Но как?

– Тебе нехорошо? Ты вся белая, – коснулся он моих плеч, заглядывая мне в лицо.

Такой родной, свой, знакомый. Любимый…

Предатель. Лжец.

Ненавижу!

И я не удержалась…

4. Глава 4

– Я видеть тебя не могу! – мой голос эхом отскочил от стен.

Павел замер, во взгляде его непонимание. Затем испуг. С лица словно схлынули все эмоции. Тело превратилось в камень. Мне даже касаться его не нужно, чтобы это заметить.

А мне больно…

Теперь не только от его предательства и непонимания. Теперь мне больно ещё от ощущения, будто я ранила его, обидела, ударила словами, когда он был таким хорошим, спокойным и окрылённым новостью о выписке!

Как, ну вот как я могу испытывать горечь сейчас, будто жалеть его? Видимо, всему виной мысли о том, как здорово бы нам сейчас было. Сколько надежд и облегчения бы испытали. Мы отпраздновали бы завтра выписку Сони, купили бы ей подарок, затем устроили бы ужин, провели время вместе.

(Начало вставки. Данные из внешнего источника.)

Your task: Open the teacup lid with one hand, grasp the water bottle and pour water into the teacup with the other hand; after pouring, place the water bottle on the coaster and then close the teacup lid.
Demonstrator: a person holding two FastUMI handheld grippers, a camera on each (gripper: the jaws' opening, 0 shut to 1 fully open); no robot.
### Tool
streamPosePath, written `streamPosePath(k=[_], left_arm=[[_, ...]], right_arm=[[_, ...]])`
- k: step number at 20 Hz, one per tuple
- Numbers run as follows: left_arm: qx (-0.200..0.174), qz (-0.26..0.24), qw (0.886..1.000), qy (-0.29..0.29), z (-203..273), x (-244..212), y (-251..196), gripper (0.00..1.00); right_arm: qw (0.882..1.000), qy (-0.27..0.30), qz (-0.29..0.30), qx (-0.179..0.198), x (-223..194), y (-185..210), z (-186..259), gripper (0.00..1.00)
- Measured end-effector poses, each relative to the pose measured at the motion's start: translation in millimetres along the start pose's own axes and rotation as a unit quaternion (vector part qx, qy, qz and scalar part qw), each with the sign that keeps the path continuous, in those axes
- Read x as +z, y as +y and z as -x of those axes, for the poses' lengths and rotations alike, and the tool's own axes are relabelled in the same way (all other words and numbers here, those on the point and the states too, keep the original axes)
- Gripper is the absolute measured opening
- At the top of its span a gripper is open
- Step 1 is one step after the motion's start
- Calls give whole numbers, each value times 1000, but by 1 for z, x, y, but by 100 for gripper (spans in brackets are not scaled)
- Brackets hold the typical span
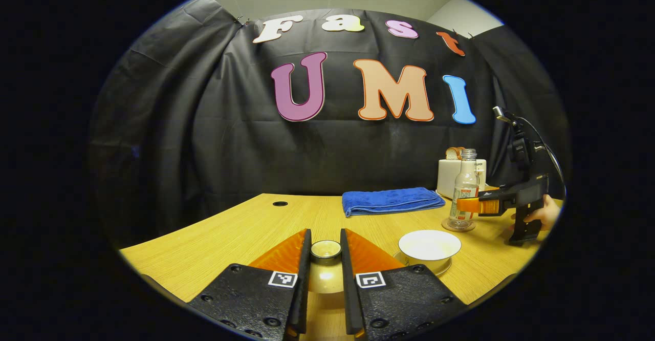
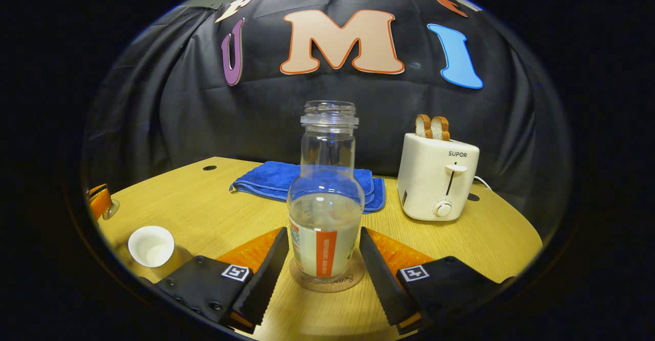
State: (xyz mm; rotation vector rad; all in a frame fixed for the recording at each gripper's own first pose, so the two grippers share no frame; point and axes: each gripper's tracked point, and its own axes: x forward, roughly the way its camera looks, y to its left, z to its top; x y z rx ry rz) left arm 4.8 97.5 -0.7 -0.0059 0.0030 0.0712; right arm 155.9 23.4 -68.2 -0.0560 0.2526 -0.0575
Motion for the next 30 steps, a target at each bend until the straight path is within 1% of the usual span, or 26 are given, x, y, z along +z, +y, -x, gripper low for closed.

Он наверняка так и планировал. Хотел забрать нас, чтобы всё было хорошо.

А я…

Стоп, о чём я вообще?

Я сейчас сожалею об утраченном образе, а не о настоящем человеке и наших с ним отношениях.

Всё оказалось не тем.

Мой Паша, каким я представляла его, не мог так подло поступить со мной, не мог оскорбить. И не мог сделать это едва ли не за стеной комнаты, в которой лежит его маленькая дочь.

О, наверняка они были спокойны, что она не зайдёт искать папу. Она ведь подключена к капельнице!

Дверь, интересно, по той же причине не заперли, или просто забыли? Или настолько охватила страсть, что было плевать на всех?!

А родной её назвал… Когда, интересно, сродниться успели? В перерывах от анализах Сони, череды обследований, приступов, реанимации? Когда?

Может, действительно успевал, от того в те редкие, более менее спокойные часы дома и отворачивался от меня в постели? Поэтому мог сказать, что как-то нехорошо сейчас, когда столько переживаний и Сонечка ждёт?

Будто мне было всё равно, будто слишком хотелось, будто мне до того было! Я просто, дура, наслушавшись всех вокруг, хотела создать для него вид, будто жизнь продолжается. Будто хотя бы у нас всё хорошо и будет хорошо несмотря ни на что.

И я…

Я ведь правда верила в это.

– Катя? – теперь на его лице проступило нечто мне незнакомое.

Готовится защищаться? Нападать?

Я так хотела высказать ему все свои мысли, а вместо этого… Просто принялась стирать с лица слёзы.

Горло сковало спазмом. Мне стало так плохо, что хотелось умереть.

Солнечный свет, падающий на нас из окна, казался серым.

Я не знала раньше, что так бывает, думала, так просто говорят… Но краски действительно поблекли, потеряли свой цвет.

И перед глазами поплыло.

– Я… – выдыхаю, а продолжить не могу. – Я…

– Что, – нянечка проходила мимо, или вышла на крик, мне уже плевать, – милые бранятся, только тешатся?

Она улыбалась…

Какой же кошмар.

Паша что-то ответил ей. Я не разобрала слов. И отвёл меня чуть в сторону, поближе к окну, створку которого приоткрыл, впуская свежий прохладный воздух.

– Тебе мама что-то сказала? – предположил он напряжённо.

Надеется всё же, что я ничего не знаю?

А так натурально всё, правдоподобно играет… Если бы не видела, ни за что бы не заподозрила его в чём-то!

Или я не видела?

Боже, а что, если от недосыпа и нервного напряжения, я просто сошла с ума?

Эта мысль ввергла меня в ещё больший ужас.

Или я просто испытываю то, что называют панической атакой?

Я ничего больше не слышала от биения собственного сердца, которое ощущала у себя в висках.

– Что тут у вас происходит? – голос Николаевича слегка меня отрезвил.